IRIS profile: http://research.ucc.ie/profiles/B012/mdonnelly

What first attracted you to your academic discipline?

I fell into law - and it took me quite some time (well past my undergraduate graduation) to learn to love it.  But gradually, I became more and more fascinated, especially by the relationship between law and broader society.  I think the pieces started to come together for me during a wonderfully stimulating year in 1992-93 as a student on one of the first years of the MA in Women's Studies at UCC.  This was such a rich course, covering philosophy, sociology and history as well as law, with truly inspiring teachers (Dr Dolores Dooley, Professor Caroline Fennell, Dr Aveen Henry and Dr Liz Steiner-Scott).  Through this, for the first time, I began to see law not as a discipline apart but as something which had a profound impact (and not always in the ways you might expect) on the world we live in.  I still remain a committed inter-disciplinarian.

How were you drawn to your current research interests?

Although I work in quite disparate areas (mostly particularly health/capacity law and consumer law), there are strong conceptual links around themes of autonomy, power, the role of markets and the role of the state, both protective and coercive.  I'm especially interested in the 'grey' areas of law in practice and in figuring out how things actually work and with the dissonances between law in the books and law in action.  So, in a way, all human life is there - the mystery to me is that everyone isn't similarly fascinated.

What professional achievements do you consider particularly rewarding?

I am very proud of my PhD students (past and current).  It has been a joy to watch them develop their skills and thinking - and to see them surmount the inevitable difficulties that completing a PhD entails.  I am happy to say that all of my graduated PhDs have full-time academic posts and are committed, hard-working and interesting academics, who are making hugely worthwhile contributions to Irish academic life.  It has been immensely rewarding to have played some small part in their development.

Have you had professional role models? What impact did they have on you?

I admire scholars who combine academic rigour with a lightness of touch and a breadth of vision, and who have a commitment to social progress but also an awareness of the contingencies of history.  Martha Minnow, the former Dean of Harvard Law School seems to me to combine all of these features (not to mind leading (arguably) the best law school in the world).

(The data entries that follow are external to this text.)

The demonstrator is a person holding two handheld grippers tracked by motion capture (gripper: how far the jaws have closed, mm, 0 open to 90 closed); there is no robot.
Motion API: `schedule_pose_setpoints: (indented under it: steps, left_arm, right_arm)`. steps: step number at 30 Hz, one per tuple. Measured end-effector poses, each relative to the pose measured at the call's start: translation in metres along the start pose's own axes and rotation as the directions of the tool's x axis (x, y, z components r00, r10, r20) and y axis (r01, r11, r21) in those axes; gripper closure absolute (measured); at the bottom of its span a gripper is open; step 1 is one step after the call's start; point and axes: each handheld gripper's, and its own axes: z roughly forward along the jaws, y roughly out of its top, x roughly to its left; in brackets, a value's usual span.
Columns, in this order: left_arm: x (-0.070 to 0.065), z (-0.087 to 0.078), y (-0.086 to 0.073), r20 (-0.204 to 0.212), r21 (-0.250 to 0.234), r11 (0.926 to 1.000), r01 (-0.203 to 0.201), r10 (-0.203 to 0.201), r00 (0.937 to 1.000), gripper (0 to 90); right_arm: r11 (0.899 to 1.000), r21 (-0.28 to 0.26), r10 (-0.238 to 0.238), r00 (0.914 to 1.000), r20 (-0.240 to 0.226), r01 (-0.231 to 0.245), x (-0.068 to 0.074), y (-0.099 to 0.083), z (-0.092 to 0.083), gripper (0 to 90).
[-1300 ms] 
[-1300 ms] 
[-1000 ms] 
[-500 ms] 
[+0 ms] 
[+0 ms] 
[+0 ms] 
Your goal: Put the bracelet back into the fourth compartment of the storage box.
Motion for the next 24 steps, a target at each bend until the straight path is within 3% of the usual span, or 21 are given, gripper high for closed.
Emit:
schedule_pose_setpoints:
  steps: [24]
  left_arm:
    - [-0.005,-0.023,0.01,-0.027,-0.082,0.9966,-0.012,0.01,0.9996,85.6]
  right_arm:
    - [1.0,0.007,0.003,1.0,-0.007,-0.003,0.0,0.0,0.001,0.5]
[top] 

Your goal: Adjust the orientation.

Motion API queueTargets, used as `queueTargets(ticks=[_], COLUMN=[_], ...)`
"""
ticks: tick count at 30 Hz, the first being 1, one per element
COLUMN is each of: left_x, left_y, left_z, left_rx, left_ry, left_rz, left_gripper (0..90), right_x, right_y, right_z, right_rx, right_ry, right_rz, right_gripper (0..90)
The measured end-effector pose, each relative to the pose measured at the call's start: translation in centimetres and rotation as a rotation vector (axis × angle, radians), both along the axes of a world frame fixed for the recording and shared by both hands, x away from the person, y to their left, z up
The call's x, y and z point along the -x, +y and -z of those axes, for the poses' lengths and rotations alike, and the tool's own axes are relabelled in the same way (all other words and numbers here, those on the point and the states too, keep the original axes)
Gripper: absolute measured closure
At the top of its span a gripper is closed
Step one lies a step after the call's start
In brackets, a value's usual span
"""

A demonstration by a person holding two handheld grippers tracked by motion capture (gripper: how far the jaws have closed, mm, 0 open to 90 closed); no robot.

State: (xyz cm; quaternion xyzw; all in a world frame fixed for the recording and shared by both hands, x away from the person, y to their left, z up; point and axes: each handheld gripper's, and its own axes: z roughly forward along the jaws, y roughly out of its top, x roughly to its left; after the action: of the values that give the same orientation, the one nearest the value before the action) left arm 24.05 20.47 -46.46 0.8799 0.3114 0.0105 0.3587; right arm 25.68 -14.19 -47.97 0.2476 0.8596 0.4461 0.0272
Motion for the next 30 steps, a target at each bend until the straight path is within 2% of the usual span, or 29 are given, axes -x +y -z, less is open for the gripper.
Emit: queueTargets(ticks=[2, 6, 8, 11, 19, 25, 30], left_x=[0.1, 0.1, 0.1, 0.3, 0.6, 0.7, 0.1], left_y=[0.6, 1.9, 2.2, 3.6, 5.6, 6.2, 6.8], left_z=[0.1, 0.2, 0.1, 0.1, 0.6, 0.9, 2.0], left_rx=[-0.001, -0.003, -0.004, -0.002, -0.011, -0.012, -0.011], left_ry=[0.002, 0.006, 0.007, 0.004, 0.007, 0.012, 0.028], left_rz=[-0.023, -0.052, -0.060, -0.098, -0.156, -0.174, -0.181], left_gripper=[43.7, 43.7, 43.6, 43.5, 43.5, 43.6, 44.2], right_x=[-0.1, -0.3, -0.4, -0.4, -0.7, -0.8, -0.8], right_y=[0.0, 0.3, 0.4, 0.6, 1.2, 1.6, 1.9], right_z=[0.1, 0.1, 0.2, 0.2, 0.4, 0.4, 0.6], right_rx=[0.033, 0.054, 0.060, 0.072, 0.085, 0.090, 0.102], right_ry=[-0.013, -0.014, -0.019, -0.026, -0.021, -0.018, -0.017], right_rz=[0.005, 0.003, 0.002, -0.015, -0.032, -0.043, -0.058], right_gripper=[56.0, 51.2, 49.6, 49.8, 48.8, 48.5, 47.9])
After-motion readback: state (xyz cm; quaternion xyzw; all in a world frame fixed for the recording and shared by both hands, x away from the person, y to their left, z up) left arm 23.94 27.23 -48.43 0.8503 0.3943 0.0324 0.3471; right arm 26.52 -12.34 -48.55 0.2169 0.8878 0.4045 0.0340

What aspects of your work do you find most rewarding?

Teaching - on a good day, there is nothing to beat it (I won't mention the bad days).  Supervision - when a student's project starts to come together.  Writing - on the good days.  I also really enjoy collaborating on research - it is truly wonderful to have a part in producing something that you could never have produced on your own - and generally a lot more fun.

Any details you wish to share about how being female has impacted upon your career (positively or negatively)?

I have been lucky in the Law School in that we have always had strong female academic leaders.  I am conscious that because of this I have been spared much of the kind of sexist attitudes that colleagues a few years older or working in different environments have experienced.  Bearing this in mind, I am very conscious that environment really matters and that women who have achieved some degree of success owe a duty to support and encourage colleagues.

Academic careers present specific challenges in achieving balance, whether between research, teaching and administration, or in work/life balance. What advice might you give a student/younger colleague/your 18-year old self?

I don't think I have yet quite figured out balance - either work/life or research/admin/teaching.  So I would tell a student/younger colleague/younger me that this is a work in progress - and not to be too hard on themselves.  I would remind them too of Hofstadter's law (it always takes longer than you think even when you take account of the fact that it always takes longer than you think).  And I would say that this is not a bad thing.  Anything worthwhile takes time and patience.  And most good thinking happens in unexpected places (including loading the washing machine).